# TASK TO CARRY OUT
Please report how many lines in the records below contain "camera". Reply with the number alone.

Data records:
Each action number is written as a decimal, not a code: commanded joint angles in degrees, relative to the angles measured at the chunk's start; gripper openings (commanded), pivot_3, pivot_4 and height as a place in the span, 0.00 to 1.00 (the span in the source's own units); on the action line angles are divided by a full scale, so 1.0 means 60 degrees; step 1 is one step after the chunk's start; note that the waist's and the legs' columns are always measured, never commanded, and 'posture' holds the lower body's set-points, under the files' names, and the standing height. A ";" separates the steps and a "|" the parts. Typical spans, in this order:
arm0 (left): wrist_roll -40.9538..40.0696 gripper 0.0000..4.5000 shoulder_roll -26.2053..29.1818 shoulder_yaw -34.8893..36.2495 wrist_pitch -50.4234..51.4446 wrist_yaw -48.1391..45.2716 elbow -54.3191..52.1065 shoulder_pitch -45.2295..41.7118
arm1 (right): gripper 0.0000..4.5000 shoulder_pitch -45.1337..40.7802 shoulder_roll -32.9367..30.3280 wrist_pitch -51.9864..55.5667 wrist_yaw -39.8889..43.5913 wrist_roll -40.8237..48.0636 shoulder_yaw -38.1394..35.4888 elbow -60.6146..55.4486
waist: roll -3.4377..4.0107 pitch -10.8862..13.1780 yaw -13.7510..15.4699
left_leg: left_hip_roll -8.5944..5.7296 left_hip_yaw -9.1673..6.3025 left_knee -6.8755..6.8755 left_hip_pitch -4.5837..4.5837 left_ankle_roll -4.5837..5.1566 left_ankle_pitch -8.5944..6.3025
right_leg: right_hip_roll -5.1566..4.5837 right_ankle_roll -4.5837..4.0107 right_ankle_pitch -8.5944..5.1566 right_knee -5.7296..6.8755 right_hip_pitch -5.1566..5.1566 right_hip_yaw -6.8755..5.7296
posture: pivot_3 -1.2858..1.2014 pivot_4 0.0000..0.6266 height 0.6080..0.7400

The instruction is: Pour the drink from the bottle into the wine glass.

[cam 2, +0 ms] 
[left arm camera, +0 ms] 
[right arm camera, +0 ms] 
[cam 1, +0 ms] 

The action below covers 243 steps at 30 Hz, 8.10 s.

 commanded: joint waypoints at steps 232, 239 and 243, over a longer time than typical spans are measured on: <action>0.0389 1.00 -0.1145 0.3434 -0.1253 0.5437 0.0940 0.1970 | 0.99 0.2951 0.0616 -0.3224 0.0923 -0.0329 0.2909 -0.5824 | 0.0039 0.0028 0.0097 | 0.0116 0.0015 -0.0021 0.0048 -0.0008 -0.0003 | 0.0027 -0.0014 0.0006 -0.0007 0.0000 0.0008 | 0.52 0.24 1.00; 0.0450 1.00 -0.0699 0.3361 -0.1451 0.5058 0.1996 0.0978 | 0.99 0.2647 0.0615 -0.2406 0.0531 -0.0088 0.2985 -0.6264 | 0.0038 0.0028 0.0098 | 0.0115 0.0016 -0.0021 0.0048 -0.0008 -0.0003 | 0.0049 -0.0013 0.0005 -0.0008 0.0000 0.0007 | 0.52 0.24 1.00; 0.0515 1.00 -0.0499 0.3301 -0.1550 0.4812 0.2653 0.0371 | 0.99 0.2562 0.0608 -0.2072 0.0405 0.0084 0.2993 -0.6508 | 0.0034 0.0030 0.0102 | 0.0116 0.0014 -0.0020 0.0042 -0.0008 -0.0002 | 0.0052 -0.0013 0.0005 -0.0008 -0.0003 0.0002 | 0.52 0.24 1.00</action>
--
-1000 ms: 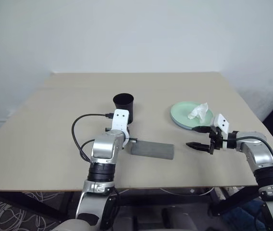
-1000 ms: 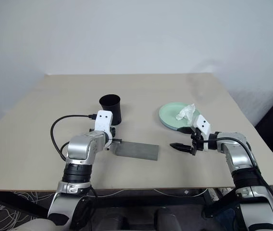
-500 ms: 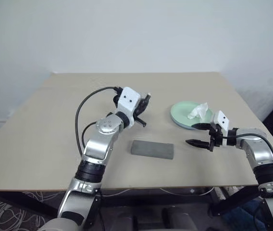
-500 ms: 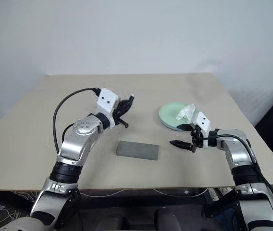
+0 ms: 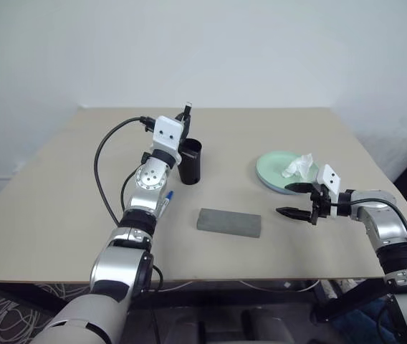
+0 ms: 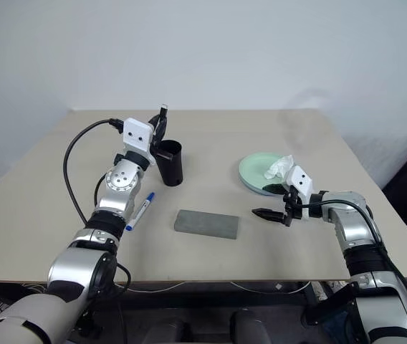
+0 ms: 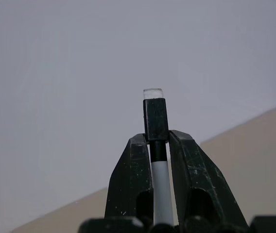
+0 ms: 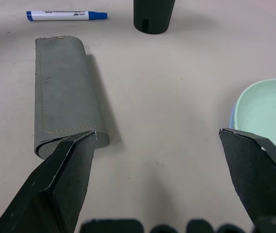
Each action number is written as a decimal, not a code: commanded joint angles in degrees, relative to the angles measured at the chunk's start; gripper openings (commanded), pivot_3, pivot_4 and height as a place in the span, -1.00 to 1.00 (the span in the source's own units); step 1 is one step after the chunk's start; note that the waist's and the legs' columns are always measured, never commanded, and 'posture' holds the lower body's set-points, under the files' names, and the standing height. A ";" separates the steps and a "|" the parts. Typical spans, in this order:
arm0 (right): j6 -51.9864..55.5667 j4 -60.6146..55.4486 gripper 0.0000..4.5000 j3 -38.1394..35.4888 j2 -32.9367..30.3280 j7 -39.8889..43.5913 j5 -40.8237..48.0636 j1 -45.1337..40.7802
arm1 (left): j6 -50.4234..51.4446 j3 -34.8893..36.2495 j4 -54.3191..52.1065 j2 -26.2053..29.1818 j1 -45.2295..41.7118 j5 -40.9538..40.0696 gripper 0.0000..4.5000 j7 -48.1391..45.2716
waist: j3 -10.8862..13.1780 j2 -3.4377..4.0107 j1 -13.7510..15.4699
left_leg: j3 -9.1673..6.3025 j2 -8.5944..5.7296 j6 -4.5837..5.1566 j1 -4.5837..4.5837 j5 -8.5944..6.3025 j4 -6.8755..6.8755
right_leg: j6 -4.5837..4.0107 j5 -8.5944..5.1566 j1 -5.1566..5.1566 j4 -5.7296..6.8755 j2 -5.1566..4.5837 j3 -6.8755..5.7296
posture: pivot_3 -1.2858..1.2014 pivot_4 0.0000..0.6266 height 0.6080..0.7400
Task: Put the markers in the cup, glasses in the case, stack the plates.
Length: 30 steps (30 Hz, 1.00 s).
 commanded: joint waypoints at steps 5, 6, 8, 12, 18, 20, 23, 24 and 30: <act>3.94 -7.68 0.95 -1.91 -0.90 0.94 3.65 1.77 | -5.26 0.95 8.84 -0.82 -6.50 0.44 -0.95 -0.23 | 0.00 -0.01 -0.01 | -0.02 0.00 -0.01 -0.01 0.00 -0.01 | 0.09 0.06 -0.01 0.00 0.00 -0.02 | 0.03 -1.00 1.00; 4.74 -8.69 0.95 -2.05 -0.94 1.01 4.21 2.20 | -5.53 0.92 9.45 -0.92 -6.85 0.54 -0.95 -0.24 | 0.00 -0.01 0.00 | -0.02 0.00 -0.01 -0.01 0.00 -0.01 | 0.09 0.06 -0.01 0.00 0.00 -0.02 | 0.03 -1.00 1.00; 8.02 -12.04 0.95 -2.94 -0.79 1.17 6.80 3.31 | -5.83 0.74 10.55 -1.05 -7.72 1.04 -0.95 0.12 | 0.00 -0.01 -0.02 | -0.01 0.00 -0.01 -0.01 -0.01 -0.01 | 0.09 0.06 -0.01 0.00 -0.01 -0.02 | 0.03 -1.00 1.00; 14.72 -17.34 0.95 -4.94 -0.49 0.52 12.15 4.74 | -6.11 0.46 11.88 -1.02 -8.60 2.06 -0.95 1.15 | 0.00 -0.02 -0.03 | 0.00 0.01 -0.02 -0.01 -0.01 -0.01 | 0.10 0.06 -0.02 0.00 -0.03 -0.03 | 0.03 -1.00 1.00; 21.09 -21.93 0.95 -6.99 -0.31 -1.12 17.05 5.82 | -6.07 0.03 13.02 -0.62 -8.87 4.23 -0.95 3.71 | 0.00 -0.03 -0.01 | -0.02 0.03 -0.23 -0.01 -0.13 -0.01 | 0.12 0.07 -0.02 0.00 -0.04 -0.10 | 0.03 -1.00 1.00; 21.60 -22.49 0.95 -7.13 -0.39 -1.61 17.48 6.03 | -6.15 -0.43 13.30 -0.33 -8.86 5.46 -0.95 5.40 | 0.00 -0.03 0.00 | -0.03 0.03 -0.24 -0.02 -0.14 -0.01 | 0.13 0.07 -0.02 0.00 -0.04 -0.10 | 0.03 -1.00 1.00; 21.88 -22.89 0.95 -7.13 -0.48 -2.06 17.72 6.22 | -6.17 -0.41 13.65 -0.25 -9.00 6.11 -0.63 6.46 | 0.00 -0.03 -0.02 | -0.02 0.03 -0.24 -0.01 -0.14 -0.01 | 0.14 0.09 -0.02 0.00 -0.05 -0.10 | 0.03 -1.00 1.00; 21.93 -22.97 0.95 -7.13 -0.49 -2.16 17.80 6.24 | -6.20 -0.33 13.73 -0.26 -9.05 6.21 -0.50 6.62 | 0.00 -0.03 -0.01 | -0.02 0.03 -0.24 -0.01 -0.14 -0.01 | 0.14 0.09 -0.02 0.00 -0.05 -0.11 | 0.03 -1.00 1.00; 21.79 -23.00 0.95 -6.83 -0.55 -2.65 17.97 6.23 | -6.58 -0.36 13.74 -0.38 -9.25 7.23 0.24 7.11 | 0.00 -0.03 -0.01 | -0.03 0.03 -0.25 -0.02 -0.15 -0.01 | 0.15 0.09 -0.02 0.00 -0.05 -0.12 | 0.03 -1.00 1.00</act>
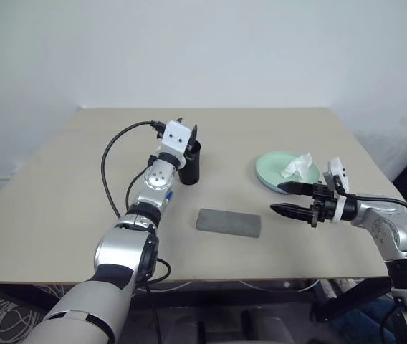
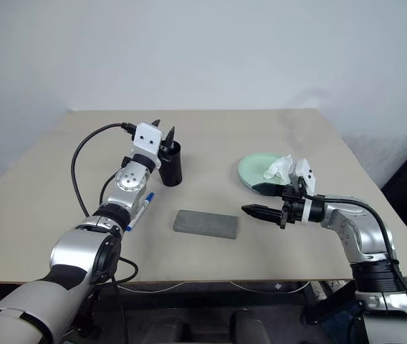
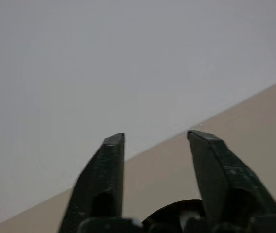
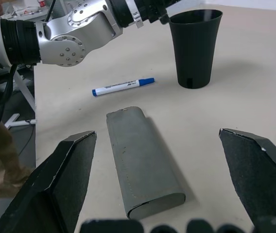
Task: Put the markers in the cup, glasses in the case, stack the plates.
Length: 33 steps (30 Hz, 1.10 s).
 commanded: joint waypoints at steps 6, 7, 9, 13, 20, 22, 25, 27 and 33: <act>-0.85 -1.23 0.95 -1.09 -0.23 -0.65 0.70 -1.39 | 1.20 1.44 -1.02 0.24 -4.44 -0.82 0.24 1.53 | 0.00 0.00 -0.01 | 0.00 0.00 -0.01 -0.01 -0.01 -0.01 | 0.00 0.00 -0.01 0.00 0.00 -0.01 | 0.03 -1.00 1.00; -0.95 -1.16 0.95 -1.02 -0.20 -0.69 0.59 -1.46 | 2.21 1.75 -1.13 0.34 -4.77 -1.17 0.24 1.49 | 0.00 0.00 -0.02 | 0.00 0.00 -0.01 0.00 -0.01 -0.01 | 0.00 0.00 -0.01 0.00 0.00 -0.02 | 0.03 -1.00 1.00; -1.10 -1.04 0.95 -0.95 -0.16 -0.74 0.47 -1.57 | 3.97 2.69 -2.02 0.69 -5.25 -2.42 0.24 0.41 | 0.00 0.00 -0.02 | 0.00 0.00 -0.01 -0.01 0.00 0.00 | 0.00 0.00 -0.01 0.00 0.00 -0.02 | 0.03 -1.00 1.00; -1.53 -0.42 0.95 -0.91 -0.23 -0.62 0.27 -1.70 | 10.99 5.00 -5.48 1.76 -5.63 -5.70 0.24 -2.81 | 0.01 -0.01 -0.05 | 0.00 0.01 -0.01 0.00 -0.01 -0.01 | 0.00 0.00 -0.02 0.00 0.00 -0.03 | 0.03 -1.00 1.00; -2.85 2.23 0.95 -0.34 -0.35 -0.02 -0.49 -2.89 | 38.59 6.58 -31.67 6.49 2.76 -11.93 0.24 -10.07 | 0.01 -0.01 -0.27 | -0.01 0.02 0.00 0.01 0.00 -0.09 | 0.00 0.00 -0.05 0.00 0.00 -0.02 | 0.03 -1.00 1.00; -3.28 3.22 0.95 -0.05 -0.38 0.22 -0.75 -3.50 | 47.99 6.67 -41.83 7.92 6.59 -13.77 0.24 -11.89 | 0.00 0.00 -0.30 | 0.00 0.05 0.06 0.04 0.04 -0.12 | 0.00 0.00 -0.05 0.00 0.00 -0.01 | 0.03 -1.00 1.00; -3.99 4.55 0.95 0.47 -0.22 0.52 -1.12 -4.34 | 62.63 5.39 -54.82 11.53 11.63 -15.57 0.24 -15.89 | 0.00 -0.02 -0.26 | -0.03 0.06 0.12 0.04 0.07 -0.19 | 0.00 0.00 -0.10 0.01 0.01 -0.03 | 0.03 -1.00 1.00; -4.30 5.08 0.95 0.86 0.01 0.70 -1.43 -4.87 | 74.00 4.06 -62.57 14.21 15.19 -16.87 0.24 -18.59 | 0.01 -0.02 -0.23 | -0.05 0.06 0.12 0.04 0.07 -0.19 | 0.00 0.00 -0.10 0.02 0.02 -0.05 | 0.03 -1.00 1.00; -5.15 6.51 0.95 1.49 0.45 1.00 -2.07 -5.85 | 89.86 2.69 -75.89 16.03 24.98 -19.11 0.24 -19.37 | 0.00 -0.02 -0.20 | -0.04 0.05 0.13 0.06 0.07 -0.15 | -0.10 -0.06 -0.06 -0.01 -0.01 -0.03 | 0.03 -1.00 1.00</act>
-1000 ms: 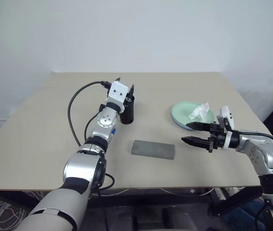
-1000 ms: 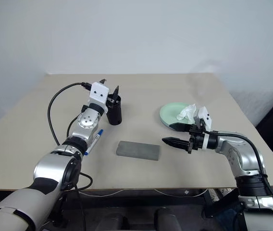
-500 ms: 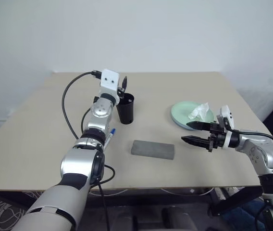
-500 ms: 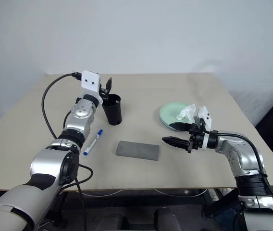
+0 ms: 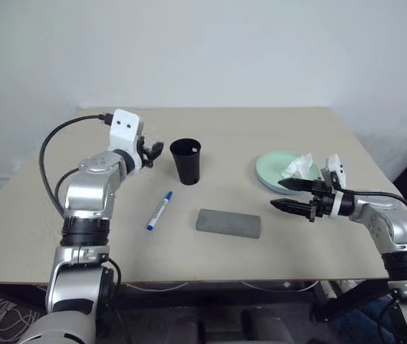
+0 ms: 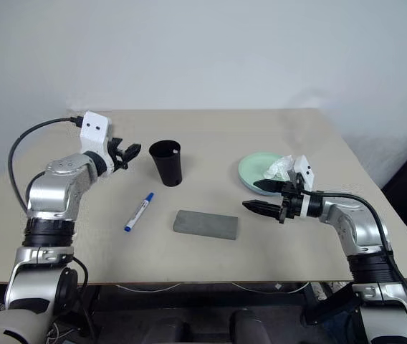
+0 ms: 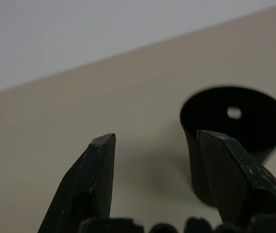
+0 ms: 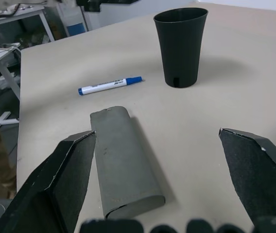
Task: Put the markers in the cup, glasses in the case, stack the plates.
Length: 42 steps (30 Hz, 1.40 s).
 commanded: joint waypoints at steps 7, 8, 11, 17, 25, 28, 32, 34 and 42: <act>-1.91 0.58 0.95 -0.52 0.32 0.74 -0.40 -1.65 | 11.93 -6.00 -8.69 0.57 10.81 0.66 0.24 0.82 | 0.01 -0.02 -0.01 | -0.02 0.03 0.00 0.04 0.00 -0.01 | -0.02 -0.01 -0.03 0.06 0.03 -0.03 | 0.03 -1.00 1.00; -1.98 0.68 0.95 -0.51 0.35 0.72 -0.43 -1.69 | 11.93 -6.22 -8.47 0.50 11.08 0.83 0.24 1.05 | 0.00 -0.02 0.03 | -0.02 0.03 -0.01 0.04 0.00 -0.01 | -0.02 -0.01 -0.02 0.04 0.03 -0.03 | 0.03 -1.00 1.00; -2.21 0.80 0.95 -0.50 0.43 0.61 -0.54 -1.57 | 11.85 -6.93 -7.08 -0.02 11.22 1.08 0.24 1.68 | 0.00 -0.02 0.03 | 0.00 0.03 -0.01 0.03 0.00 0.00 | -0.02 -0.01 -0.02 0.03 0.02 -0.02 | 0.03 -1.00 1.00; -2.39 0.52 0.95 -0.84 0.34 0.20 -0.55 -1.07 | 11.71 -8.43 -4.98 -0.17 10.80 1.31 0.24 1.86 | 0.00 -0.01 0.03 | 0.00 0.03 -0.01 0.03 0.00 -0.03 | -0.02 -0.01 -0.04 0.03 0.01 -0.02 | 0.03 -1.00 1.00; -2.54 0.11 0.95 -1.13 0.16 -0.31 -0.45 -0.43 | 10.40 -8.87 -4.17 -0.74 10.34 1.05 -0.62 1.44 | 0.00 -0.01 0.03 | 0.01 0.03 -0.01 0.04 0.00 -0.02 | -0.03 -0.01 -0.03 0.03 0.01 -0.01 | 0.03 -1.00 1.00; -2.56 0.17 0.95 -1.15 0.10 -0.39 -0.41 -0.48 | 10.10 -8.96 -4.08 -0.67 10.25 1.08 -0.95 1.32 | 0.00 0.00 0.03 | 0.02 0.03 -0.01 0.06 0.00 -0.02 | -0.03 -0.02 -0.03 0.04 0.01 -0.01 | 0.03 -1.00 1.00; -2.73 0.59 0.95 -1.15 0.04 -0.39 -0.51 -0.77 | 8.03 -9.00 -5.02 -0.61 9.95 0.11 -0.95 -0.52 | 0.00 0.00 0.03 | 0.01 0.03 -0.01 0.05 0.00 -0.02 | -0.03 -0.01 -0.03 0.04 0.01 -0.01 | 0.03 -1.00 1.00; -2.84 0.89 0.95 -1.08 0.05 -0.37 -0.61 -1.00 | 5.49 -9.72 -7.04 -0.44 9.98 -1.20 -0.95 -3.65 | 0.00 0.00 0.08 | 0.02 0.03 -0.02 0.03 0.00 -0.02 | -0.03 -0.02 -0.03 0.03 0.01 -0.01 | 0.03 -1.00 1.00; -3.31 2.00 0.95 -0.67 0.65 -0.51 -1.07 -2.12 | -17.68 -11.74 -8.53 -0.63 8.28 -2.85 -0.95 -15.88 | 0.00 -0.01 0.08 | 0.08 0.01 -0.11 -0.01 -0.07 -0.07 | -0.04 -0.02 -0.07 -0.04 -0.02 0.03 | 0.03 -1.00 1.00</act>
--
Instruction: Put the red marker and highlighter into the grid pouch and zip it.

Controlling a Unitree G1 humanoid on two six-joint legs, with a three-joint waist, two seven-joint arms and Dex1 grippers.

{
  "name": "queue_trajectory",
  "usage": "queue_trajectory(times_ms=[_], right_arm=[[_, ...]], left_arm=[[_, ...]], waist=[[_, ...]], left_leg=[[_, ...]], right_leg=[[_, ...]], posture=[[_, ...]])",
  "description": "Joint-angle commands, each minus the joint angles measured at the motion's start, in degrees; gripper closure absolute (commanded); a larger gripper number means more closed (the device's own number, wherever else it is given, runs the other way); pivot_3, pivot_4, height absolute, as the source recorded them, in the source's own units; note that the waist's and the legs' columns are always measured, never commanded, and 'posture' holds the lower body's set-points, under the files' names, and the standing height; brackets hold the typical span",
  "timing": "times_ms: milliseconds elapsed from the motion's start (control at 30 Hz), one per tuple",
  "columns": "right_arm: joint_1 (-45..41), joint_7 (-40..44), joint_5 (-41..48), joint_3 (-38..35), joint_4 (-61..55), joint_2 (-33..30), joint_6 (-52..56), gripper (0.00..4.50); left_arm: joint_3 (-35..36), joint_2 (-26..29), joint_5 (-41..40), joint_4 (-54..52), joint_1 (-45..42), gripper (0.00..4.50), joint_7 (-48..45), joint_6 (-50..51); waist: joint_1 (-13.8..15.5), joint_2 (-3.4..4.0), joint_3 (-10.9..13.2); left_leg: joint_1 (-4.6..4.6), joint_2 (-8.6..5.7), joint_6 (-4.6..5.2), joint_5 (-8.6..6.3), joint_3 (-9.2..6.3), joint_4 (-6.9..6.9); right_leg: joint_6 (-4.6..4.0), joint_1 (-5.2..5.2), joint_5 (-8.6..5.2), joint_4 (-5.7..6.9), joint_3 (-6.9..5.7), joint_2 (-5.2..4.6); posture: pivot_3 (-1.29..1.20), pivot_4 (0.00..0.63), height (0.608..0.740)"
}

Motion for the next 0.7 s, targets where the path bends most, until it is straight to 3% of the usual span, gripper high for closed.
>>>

# SOLVED PROBLEM
2